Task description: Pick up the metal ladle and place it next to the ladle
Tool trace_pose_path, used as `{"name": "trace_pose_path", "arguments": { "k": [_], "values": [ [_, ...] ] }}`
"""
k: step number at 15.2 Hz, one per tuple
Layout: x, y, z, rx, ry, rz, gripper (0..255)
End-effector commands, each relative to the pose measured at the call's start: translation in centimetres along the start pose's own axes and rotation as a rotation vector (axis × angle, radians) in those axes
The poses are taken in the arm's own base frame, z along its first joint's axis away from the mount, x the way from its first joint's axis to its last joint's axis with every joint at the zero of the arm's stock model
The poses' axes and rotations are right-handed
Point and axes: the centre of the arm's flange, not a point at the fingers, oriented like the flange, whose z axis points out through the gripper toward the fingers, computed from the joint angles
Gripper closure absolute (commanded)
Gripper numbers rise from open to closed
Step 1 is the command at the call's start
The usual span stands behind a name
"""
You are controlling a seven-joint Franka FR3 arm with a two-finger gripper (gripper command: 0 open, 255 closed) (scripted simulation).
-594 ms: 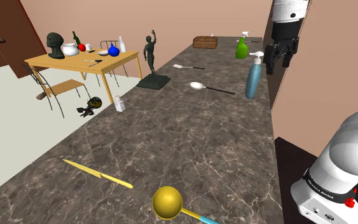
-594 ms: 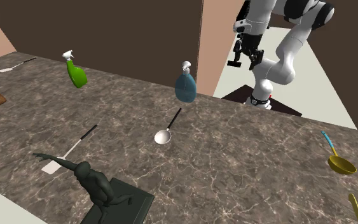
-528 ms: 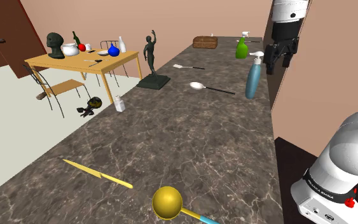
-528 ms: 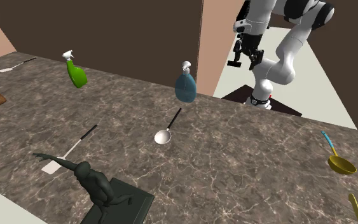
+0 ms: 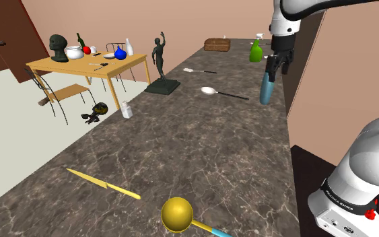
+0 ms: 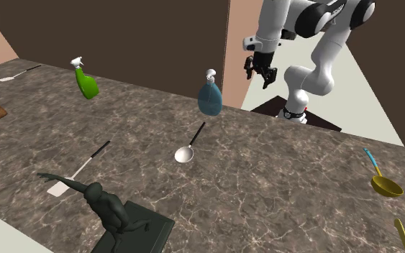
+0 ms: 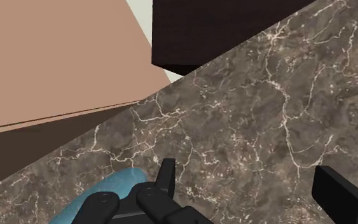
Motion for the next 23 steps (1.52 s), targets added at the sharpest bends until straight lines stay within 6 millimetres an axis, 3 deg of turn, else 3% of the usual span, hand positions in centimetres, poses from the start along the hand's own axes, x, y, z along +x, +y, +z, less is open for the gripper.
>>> {"name": "trace_pose_path", "arguments": {
  "k": [1, 12, 23],
  "values": [
    [2.5, 0.5, 1.2, -0.007, 0.003, -0.039, 0],
    [15.1, 3.3, 7.2, -0.038, 0.014, -0.238, 0],
    [28.0, 3.6, 13.0, -0.069, 0.025, -0.438, 0]
  ]
}}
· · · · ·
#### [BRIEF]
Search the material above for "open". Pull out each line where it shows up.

#### [SOLUTION]
Gripper numbers rise from open to closed
You are controlling a seven-joint Franka FR3 arm with a two-finger gripper (gripper command: 0 open, 255 closed) (scripted simulation).
Motion for the next 23 steps (1.52 s), targets added at the sharpest bends until straight lines stay within 6 millimetres an axis, 3 deg of turn, else 3% of the usual span, hand positions in centimetres, poses from the start along the hand's own axes, x, y, z along +x, +y, +z, less is open for the gripper.

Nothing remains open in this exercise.